A desk study involves obtaining historical ecological records from the local biodiversity records centre, so that the ecologist can assess the likelihood of protected species being present on site and assess the potential impacts of the development on ecologically important sites and habitats in the surrounding area.
A field survey involves visiting the site to map the habitats present to provide a ‘snapshot’ of the current conditions of the site, in accordance with the up-to-date CIEEM guidelines for PEAs. Additionally, all the flora and fauna are recorded, including any signs of protected species, if present, to serve as a baseline for further survey work.
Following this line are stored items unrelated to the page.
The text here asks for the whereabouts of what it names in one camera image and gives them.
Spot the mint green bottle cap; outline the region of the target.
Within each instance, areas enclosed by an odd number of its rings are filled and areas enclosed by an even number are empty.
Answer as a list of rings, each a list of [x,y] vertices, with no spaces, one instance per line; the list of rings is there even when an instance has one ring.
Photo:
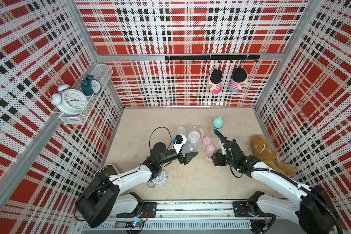
[[[221,130],[222,127],[224,126],[224,121],[222,117],[218,117],[213,120],[213,128],[217,130]]]

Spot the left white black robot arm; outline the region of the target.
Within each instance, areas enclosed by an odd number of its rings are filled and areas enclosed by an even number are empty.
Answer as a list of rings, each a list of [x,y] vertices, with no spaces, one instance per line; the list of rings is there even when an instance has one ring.
[[[164,164],[178,160],[186,165],[198,155],[198,152],[183,154],[182,146],[175,144],[173,149],[168,150],[164,143],[159,142],[139,167],[121,174],[117,174],[112,165],[104,166],[96,172],[75,203],[83,220],[89,227],[95,228],[111,216],[139,217],[146,214],[143,199],[135,192],[127,191],[155,179]]]

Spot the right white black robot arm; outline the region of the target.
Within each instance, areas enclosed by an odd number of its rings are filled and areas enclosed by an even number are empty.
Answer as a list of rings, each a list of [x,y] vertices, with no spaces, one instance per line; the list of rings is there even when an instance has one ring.
[[[299,183],[270,168],[254,156],[246,156],[233,140],[221,140],[220,149],[212,155],[215,166],[229,166],[258,180],[284,196],[276,199],[263,192],[255,192],[248,200],[253,215],[269,213],[298,224],[307,234],[329,234],[332,230],[342,234],[339,214],[329,194],[320,186]]]
Permission from the landowner and a full risk assessment are required prior to the field survey.
At aLyne Ecology Ltd., we now use the UK Habitat Classification system when conducting field surveys. This is an updated and more technical approach to classifying UK habitats. This approach is a hierarchical system designed to incorporate assessment of the condition, origin and management of each habitat on site.
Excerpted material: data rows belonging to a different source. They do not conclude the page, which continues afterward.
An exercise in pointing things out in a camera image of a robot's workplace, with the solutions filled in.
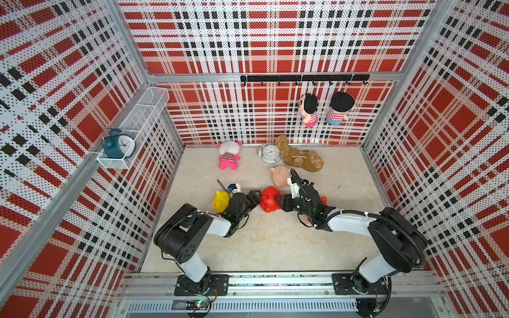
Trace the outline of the pink piggy bank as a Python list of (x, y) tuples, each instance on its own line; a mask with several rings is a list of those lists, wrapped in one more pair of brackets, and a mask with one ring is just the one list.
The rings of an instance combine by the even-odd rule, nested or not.
[(288, 179), (291, 178), (290, 168), (284, 165), (270, 167), (270, 177), (275, 187), (284, 188), (288, 186)]

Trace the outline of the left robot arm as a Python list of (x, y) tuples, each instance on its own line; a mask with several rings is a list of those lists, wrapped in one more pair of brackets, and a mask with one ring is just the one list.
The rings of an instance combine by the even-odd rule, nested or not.
[(198, 249), (206, 235), (229, 238), (240, 228), (240, 223), (249, 213), (260, 205), (261, 190), (251, 190), (244, 194), (234, 193), (227, 208), (221, 215), (199, 211), (191, 204), (184, 204), (154, 235), (154, 244), (163, 256), (168, 255), (183, 272), (178, 278), (179, 291), (206, 295), (211, 288), (224, 295), (220, 282), (215, 282), (211, 273), (198, 255)]

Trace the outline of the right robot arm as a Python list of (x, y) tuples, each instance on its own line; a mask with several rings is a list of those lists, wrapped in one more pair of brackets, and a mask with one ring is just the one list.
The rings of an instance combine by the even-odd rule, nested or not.
[(339, 209), (326, 205), (312, 183), (291, 188), (291, 194), (274, 196), (283, 211), (308, 217), (316, 230), (353, 233), (375, 243), (378, 251), (339, 281), (343, 289), (366, 295), (397, 273), (425, 266), (425, 237), (396, 209), (386, 207), (379, 213)]

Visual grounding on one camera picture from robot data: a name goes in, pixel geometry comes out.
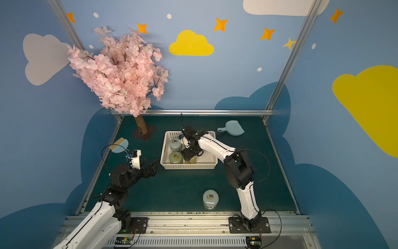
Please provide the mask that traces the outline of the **yellow tea canister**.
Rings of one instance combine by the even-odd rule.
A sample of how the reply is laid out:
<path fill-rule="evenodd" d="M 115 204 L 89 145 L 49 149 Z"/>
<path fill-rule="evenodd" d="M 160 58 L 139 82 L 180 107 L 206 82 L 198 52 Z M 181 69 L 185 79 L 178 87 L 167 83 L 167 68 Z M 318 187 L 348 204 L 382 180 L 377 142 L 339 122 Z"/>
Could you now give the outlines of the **yellow tea canister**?
<path fill-rule="evenodd" d="M 186 160 L 185 163 L 187 164 L 195 164 L 197 162 L 197 157 L 193 157 L 190 160 Z"/>

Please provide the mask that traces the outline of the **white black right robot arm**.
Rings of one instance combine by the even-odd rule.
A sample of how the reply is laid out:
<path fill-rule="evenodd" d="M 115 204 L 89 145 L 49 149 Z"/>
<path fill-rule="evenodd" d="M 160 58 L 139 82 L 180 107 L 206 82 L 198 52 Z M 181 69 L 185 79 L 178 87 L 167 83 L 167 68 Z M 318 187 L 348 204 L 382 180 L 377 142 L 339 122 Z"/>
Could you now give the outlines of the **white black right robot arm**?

With the information from the desk study and the field survey, the ecologist can then carry out an assessment of the site for its potential to support protected species and whether the proposed development will have an impact on them. This assessment is presented in a report and includes an evaluation of the potential impacts of development, the mitigation hierarchy and whether any further survey work is required. The reports we write are in accordance with the up-to-date CIEEM guidelines for ecological report writing. The results of any further surveys and final assessment are required to inform the planning application. The ecological reports are valid for 12 months so must be submitted to inform a planning application within a year of the report being issued. An updated survey may be required if the report is not submitted in time.
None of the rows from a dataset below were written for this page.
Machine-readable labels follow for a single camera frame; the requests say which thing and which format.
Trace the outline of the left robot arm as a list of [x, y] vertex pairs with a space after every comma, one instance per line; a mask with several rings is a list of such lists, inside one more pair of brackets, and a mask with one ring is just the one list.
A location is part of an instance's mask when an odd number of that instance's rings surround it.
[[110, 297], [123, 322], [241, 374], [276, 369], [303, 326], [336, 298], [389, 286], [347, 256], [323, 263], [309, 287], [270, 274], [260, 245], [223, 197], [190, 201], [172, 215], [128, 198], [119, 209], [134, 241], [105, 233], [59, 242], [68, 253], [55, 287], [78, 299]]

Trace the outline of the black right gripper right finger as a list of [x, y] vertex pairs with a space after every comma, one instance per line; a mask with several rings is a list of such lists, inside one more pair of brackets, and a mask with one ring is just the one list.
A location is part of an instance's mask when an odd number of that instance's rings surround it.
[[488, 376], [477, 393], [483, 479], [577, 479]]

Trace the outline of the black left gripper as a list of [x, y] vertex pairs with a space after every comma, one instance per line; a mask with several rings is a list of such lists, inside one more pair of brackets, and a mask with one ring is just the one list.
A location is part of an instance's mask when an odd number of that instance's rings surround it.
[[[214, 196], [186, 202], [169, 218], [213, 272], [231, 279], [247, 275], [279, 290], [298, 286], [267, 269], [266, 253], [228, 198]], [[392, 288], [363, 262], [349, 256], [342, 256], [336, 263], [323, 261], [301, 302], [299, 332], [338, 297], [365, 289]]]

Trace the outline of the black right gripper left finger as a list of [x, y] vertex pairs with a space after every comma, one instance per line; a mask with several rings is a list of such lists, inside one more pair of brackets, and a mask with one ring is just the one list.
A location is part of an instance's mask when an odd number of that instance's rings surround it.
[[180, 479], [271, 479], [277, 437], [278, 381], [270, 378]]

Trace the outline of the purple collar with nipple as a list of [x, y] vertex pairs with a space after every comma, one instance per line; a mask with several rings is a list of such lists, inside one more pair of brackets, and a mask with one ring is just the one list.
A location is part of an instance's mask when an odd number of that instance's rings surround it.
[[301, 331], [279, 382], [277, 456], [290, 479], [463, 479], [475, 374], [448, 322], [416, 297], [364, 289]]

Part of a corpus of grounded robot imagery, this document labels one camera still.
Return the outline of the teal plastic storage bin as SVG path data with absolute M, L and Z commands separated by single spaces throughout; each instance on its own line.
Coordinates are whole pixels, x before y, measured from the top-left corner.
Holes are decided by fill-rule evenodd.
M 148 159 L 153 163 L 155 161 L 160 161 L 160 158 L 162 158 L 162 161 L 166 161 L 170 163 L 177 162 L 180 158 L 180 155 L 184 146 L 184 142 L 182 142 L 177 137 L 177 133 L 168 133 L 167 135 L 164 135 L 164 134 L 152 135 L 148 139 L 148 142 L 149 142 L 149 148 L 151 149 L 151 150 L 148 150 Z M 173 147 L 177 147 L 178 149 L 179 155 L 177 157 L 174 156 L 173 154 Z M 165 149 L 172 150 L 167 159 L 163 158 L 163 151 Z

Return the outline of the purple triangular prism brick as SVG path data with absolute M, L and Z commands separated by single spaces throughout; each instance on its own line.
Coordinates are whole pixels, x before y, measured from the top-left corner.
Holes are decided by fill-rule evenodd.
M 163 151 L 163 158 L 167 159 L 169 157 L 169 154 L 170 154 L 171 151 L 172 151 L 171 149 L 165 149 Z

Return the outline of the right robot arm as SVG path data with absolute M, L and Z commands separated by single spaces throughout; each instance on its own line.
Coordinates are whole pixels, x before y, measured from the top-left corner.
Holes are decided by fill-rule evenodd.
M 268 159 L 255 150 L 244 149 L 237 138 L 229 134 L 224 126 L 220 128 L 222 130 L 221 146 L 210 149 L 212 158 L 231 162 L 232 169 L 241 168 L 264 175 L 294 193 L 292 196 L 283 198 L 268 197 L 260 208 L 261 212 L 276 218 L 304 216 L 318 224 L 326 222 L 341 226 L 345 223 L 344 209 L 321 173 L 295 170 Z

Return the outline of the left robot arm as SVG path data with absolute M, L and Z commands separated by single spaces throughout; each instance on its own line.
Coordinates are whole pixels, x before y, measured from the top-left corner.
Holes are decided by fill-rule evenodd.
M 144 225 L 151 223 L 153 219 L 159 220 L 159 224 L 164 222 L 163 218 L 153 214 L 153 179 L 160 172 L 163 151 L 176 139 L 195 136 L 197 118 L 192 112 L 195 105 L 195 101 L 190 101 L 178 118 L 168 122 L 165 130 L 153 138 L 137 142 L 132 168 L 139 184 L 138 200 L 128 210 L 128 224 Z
For example, the desk study may include records of multiple bat roosts being present close to the site, and during the site visit the ecologist has recorded a tree in a woodland that has a woodpecker hole in it, and therefore, could be used by roosting bats.
The records of bat roosts being present in the area, the presence of the suitable habitat (woodland) for bats present on site and the ecologist recording a tree in the woodland that has a potential roosting feature for bats (woodpecker hole) will lead the ecologist to assess the site has having potential to supporting bats. In this case, further survey for bats would be required, if the development is likely to result in an impact on bats. Further survey for bats is necessary because all bats and their roosts are fully protected Schedule 5 of the Wildlife & Countryside Act 1981 (as amended) and the Conservation of Habitats and Species (Amendment) (EU Exit) Regulations 2019.
Another example would be if there are ponds within 500 m of a site and the site has a pond that could potentially support great crested newts (Triturus cristatus), which are also fully protected Schedule 5 of the Wildlife & Countryside Act 1981 (as amended) and the Conservation of Habitats and Species (Amendment) (EU Exit) Regulations 2019, meaning the great crested newt and their habitats are protected.
Great crested newt surveys would be recommended by the ecologist because the pond on site could potentially be part of a network of ponds in the surrounding area that great crested newts would be using. Removing or altering the pond would therefore be classed as an offence. The surveys would involve surveying the pond on site and all the ponds within 500 m.